Schlagwörter
Berliner Philharmoniker – Simon Rattle: CHRISTINE SCHÄFER Strawinsky Apollon Musagete Mahler Sinfonie Nr. 4
Es ist schlimm. Man muss einfach hin, wenn Rattle und die Berliner Mahler machen. Auch wenn ich lieber Fußball geschaut hätte, Arsenal gegen Barcelona, mal wieder Lionel Messi zuschauen. Aber man muss, wie gesagt. Das Programm ist eine harte Nuss. Im Apollon Musagete übertrifft Strawinsky sich – und andere natürlich vierfach – an Understatement. Die Person, dessen Lieblingsstück der Apollon Musagete ist, erhebe sich bitte. Jede Wette, dass Strawinsky wenig Spaß beim Komponieren dieses Stücks hatte. Ich hatte nicht allzu viel Spaß beim Hören. Die Philharmoniker spielen quasi von selbst. Rattle gibt eine Prise Salz hinzu, aber nur eine Prise.
Die Vierte von Mahler ist sozusagen Mahlers Apollon. Ihre Orchestrierung ist geradezu fadenscheinig, man sieht durch sie hindurch. Der Ton der 4. ist Mahlers unveräußerlicher Privatbesitz, im Portfolio der Dritten entdeckte man hier und da noch Anleihen bei der berüchtigten Wagner- bzw. Bruckner-Bank. Christine Schäfer hat eine Frisur wie Anne-Sophie Mutter, zumindest sieht es von hinten so aus. Ihr Kleid – ist es nicht eher ein Overall, der über die Knie reicht? – sieht aus wie ein Strampelanzug, in meinen Augen ein ganz klares modisches Waterloo. Die transparenten Ärmel, die in transparente Handschuhe übergehen, versöhnen mit dem Strampler. Irgendwas daran sieht nach Berliner Mode aus. Ich könnte schon wieder wetten. Was werden die Londoner, wo die nächste Spritztour der Berliner hinführt, von diesem Teil halten? Ich höre glockenklare, leichte, schön angesetzte und sehr schöne, raffiniert zitternde Spitzentöne.
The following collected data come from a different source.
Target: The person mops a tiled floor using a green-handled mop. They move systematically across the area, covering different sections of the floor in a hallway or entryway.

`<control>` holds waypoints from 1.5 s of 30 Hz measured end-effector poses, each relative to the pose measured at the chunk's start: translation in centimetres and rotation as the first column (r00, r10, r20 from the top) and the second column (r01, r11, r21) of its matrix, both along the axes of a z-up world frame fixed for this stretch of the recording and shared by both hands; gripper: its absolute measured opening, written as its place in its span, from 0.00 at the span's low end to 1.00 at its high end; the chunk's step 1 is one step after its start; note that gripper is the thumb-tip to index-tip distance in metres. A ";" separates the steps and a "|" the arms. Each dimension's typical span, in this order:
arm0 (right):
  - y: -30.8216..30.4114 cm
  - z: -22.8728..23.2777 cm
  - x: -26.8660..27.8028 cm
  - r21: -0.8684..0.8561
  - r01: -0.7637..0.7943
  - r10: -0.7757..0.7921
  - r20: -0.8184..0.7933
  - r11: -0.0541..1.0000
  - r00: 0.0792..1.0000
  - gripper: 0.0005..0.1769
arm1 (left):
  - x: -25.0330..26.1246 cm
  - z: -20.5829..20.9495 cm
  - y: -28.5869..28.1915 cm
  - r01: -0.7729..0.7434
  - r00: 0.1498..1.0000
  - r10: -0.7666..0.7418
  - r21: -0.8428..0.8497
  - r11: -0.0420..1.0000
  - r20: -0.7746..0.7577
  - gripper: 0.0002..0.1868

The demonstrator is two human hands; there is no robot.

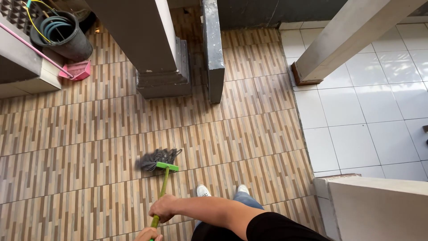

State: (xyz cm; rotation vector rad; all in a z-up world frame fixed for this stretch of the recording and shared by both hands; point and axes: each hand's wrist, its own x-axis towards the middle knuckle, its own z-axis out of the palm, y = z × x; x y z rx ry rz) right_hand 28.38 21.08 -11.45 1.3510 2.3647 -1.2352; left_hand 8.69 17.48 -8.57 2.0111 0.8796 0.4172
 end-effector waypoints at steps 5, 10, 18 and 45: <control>-4.8 -0.7 6.4 0.033 0.201 -0.202 0.038 0.979 0.979 0.04 | 8.8 9.3 -2.1 0.052 0.944 -0.080 -0.097 0.994 -0.321 0.10; -16.2 -5.7 16.0 0.178 0.405 -0.414 0.017 0.897 0.910 0.06 | 17.8 7.2 -4.9 0.359 0.866 -0.444 -0.332 0.872 -0.230 0.08; -39.6 -16.4 36.4 0.108 0.994 -0.987 0.162 0.014 -0.003 0.13 | 42.5 -6.3 -19.5 0.695 0.708 -0.655 -0.427 0.578 0.264 0.07; -10.9 -4.2 -1.0 0.082 0.419 -0.387 -0.256 0.904 0.886 0.17 | 1.6 9.1 -5.7 0.139 0.977 -0.112 0.141 0.980 -0.184 0.15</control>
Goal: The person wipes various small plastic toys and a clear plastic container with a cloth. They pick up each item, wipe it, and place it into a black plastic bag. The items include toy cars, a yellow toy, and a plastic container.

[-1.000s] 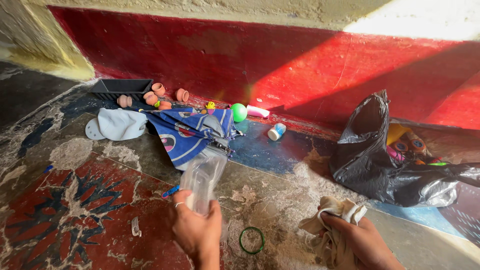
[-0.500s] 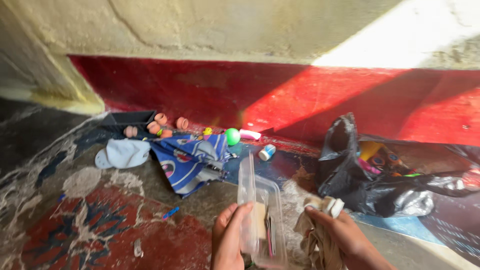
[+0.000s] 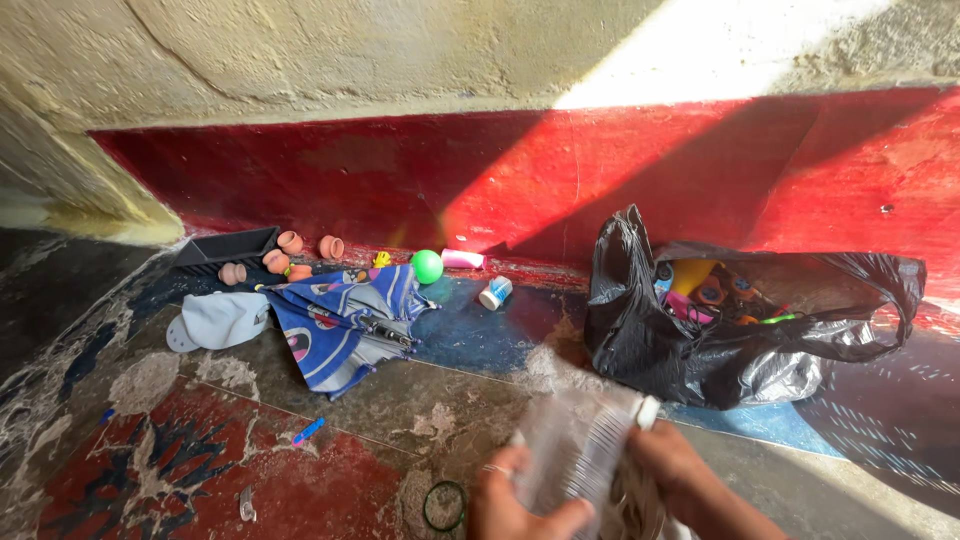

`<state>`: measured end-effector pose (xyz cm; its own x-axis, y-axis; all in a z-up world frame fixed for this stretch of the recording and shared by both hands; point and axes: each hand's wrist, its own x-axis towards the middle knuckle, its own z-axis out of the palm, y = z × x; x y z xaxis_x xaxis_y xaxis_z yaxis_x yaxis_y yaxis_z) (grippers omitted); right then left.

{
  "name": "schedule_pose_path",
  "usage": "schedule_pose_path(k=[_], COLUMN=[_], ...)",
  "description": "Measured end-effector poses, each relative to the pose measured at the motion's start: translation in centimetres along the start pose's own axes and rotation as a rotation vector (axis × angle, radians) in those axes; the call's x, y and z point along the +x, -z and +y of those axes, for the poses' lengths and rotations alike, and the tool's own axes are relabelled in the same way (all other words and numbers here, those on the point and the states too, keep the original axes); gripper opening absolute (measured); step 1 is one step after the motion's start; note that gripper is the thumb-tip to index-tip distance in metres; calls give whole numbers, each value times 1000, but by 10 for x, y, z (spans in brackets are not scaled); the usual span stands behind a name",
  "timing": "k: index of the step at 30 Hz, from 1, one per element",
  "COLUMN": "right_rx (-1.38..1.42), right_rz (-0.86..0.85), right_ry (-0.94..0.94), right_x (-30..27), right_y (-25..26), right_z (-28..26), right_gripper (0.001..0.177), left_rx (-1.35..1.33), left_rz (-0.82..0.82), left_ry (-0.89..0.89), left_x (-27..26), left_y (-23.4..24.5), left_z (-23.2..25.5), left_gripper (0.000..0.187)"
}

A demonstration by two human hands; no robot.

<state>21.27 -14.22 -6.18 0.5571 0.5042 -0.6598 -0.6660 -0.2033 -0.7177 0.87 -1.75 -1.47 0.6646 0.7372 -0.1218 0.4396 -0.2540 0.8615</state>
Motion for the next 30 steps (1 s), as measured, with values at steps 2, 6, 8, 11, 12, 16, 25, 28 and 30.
schedule_pose_path(k=[2, 6, 8, 11, 12, 16, 25, 28, 30], right_rx=[65, 70, 99, 160, 156, 264, 6, 324, 417], right_rz=[30, 148, 157, 104, 110, -48, -56, 33, -5], right_ry=[25, 35, 40, 120, 145, 60, 715, 557, 506], right_x=[1, 5, 3, -7, -14, -52, -114, -118, -124], right_y=[17, 37, 42, 39, 35, -2, -58, -33, -23], right_z=[-14, -48, -57, -62, -64, -77, -77, -99, -117], right_gripper=[37, 37, 34, 29, 28, 28, 23, 37, 39], left_rx=[43, -221, -285, -432, -501, -981, -1088, -758, -594], left_rz=[-232, -193, -130, 65, 133, 197, 356, 408, 377], left_ry=[265, 319, 370, 398, 401, 404, 339, 235, 287], left_x=[-1, -10, -8, 7, 10, -3, -34, -31, -25], left_y=[-29, -93, -97, -55, -35, 39, 40, 24, 18], left_z=[-5, -19, -33, -52, -53, -29, 77, 82, 74], left_gripper=[76, 63, 57, 49, 48, 47, 57, 67, 73])
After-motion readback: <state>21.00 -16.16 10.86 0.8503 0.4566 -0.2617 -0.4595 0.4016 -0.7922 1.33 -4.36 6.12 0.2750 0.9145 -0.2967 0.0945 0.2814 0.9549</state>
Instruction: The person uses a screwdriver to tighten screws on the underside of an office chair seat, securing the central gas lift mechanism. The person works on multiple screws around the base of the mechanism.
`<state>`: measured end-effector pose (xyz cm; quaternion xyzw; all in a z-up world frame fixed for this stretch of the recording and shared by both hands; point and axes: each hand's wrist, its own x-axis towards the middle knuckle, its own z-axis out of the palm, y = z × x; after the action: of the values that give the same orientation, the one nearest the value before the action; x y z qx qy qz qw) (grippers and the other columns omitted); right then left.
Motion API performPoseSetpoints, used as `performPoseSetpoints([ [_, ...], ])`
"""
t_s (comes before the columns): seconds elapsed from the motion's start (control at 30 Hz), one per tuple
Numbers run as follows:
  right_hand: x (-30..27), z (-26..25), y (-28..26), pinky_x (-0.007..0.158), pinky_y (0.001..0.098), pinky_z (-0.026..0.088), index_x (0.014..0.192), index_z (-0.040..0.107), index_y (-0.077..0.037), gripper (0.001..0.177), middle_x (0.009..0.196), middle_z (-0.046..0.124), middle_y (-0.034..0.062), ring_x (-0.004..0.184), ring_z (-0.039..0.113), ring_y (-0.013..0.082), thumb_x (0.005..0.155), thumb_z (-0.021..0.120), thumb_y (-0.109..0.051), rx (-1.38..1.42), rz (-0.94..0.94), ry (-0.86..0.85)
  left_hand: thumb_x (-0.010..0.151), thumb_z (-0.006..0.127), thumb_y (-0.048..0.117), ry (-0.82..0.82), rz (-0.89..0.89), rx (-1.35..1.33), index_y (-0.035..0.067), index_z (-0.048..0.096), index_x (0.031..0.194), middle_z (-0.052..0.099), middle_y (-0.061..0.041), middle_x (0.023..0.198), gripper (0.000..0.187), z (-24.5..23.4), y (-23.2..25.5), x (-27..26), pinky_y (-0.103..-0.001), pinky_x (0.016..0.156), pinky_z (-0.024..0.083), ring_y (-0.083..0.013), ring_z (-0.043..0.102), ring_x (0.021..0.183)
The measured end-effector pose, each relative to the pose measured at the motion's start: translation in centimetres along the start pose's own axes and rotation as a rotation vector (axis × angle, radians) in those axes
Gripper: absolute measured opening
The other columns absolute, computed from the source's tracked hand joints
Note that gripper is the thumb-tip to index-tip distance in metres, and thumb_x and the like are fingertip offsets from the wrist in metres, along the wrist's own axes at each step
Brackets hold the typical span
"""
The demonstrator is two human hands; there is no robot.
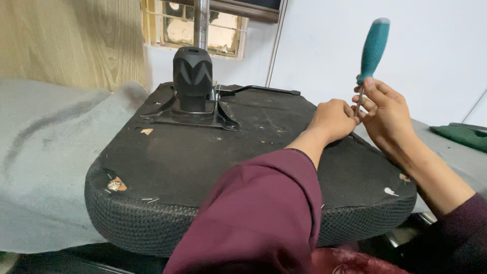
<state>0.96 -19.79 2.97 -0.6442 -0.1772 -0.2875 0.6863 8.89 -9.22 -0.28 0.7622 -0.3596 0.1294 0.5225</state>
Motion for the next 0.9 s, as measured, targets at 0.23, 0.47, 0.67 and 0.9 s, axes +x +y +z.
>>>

Jipps ja nich. Da ist er wieder. Wie lange habe ich Emmanuel Pahud nicht mehr gehört? Mir geht das Herz auf, als Pahud loslegt. Jipps ooch nich. Madeleine Carruzzo ist auch wieder da. Jonathan Kelly Oboe, an den Klarinetten der junge Schwarzhaarige und Walter Seyfarth, Daniele Damiano Fagott. Kashimoto und Braunstein Konzertmeister. Erste Bratschen Grosz und Shimizu. Tarkövi Trompete. Auch das männliche blonde Haarwunder sitzt unter den zweiten Geigen, ein absoluter Hingucker.
Da ich gerade beim Haar bin – inzwischen hat das Haar von Rattle wieder etwas mehr Volumen. So sieht es besser aus. In der Pause sehe ich endlich mal wieder den (sehr guten) deutschen Fernsehschauspieler. Er hebt ein Glas, hinter einem Pfeiler verborgen. In der Pause schaue ich die Dokumentation zu Gustav Mahler im Foyer an. Ich sehe Mahler auf dem Dampfer, Mahler im Opernfoyer, Mahler in Südtirol. Ich lese den ausgeschnittenen Zeitungsartikel, der die Aufführung der Neunten von Mahler unter Karajan bespricht.